Buddhist Pagoda in Pakokku, Myanmar

Tantkyitaung Pagoda (တန့်ကြည့်တောင်စေတီ), located across the Ayeyarwady River in Pakokku District, Magway Division, Myanmar (Burma) is a prominent Burmese Buddhist pagoda near the historic city of Bagan, believed to enshrine four tooth relics of Gautama Buddha.

It was built by King Anawrahta in 397 ME (1035 CE) on Tantkyi Hill, where the royal white elephant bearing the tooth relics rested for the second time, after it sat at a place, marked by Shin Myethna Thettawshay Pagoda, then at a place where heavy rains fell, marked by Shin Mogaung Pagoda, and at a place where the elephant mustered its strength, marked by Sin Min Thwin Pagoda.

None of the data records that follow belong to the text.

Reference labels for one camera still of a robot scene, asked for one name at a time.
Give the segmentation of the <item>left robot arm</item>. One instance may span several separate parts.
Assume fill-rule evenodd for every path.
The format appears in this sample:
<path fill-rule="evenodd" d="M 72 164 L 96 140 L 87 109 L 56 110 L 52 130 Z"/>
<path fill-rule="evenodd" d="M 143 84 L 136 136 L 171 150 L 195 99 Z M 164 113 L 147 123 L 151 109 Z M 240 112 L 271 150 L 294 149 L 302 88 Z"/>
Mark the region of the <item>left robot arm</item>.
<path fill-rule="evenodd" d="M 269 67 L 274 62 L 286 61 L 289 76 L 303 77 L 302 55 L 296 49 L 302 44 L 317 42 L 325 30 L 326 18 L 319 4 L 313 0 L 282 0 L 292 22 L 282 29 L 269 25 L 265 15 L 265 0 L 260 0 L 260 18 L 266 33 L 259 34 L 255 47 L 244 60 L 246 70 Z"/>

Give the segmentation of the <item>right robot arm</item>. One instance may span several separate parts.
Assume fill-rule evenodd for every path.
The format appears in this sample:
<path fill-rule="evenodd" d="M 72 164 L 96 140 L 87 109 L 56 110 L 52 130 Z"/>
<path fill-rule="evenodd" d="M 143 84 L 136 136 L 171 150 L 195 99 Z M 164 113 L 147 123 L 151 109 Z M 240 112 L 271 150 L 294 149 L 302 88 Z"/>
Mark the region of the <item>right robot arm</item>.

Tantkyitaung Pagoda is 90 ft high with the base of 60 ft. Its nine tiers of umbrella contain a silver vane and the diamond bud. It has been renovated in successive periods. It has a depiction of the Buddha, a statue of Ananda and that of the forest guardian. A look down from the pagoda platform reveals the head of a dragon protruding from the walling down below. It is said that the tail end of this likeness of the dragon is around the site of Shwezigon Pagoda.